George Major
- Born: 26 October 1939 (age 86) Donnington, Oxfordshire, England
- Nationality: British (English)

Career history
- 1959: Aldershot Shots
- 1960: Yarmouth Bloaters
- 1961: Newcastle Diamonds
- 1962: Neath Welsh Dragons
- 1963: St. Austell Gulls
- 1961, 1963–1964, 1969–1970, 1972: Oxford Cheetahs/Rebels
- 1964: Norwich Stars
- 1964–1965, 1973: Cradley Heathens/United
- 1966–1967, 1971: Sheffield Tigers
- 1968: Leicester Lions
- 1970: Doncaster Dragons
- 1970: Newport Wasps
- 1971–1975: Birmingham Brummies

Team honours
- 1974: British League Division Two Champion
- 1974: British League Division Two KO Cup Winner
- 1975: New National League Champion

= George Major (speedway rider) =

British former motorcycle speedway rider (born 1939)

Clive George Major (born 26 October 1939) is a former motorcycle speedway rider from England.

== Biography ==
Born in Donnington, Oxfordshire, Major's first speedway experience was riding on a track built on a rubbish tip in his home town. He made his competitive debut in 1959 for Aldershot Shots in the Southern Area League. In the early 1960s, he rode for Yarmouth Bloaters, Newcastle Diamonds, Neath Welsh Dragons, St Austell Gulls, and Norwich Stars before riding for his home town club, Oxford Cheetahs in 1963 and 1964. In 1964, he signed for Cradley Heathens, and was the team's top scorer in 1964 before riding with them in the first season of the British League the following year, in which he averaged over 7.5 points per match.

After two seasons with Sheffield Tigers, Major signed for Leicester Lions in 1968, before returning to Oxford in the 1969 season after injury saw him lose his place in the Lions team. In 1970, no longer a high points scorer at the top level, he dropped down to the second division with Doncaster Stallions, averaging over 9.5 over the season, with four maximum points scores.
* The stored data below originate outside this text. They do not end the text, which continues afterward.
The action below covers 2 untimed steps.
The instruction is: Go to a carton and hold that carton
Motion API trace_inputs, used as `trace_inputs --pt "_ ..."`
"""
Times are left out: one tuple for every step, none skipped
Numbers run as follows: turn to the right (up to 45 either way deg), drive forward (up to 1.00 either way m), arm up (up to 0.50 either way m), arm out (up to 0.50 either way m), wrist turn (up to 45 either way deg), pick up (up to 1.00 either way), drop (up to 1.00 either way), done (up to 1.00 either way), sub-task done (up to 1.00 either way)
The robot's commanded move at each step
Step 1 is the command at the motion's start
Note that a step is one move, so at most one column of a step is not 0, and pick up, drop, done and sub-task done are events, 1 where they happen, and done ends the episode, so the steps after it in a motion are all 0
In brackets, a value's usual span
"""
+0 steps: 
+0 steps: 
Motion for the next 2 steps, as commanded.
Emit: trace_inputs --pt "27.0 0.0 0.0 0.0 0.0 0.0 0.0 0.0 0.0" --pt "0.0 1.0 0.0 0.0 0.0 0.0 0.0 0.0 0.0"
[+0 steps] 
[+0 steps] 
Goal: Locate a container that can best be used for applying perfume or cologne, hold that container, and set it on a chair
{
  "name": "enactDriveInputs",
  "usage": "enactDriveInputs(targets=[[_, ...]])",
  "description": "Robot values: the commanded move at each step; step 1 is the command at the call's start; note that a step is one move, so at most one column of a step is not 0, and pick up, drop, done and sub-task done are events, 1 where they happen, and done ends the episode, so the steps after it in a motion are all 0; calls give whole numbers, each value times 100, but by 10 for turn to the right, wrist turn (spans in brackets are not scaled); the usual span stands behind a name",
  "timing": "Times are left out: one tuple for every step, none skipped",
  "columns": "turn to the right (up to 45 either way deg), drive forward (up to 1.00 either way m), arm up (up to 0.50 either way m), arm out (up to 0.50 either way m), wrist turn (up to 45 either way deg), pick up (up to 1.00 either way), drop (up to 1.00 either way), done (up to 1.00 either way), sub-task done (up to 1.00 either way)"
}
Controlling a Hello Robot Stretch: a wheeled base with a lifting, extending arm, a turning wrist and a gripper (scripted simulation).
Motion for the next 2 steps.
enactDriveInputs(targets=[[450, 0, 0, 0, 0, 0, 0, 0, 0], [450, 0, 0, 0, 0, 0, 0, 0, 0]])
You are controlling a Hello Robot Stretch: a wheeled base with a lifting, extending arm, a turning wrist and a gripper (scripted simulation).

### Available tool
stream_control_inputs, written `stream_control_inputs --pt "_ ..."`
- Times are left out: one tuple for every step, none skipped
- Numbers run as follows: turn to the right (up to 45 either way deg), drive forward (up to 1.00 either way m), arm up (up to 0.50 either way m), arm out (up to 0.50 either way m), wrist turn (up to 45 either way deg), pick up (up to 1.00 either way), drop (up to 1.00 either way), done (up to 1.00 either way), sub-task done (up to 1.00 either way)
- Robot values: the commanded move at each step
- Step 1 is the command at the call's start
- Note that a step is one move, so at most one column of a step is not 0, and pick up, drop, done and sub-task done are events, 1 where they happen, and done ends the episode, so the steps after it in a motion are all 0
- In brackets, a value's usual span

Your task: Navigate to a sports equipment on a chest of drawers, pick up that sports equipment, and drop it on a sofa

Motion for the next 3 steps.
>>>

Four seasons with Birmingham Brummies followed, in which he captained the team and continued to score highly in the second division, before retiring at the end of the 1975 season.

Major represented Britain in 1963 and 1964 in Test matches against an Overseas team, and England in 1964 against Scotland. He competed in the first British Final in 1965, finishing thirteenth. He competed in the Second Division Riders Final in 1971 and 1972, finishing seventh and ninth respectively.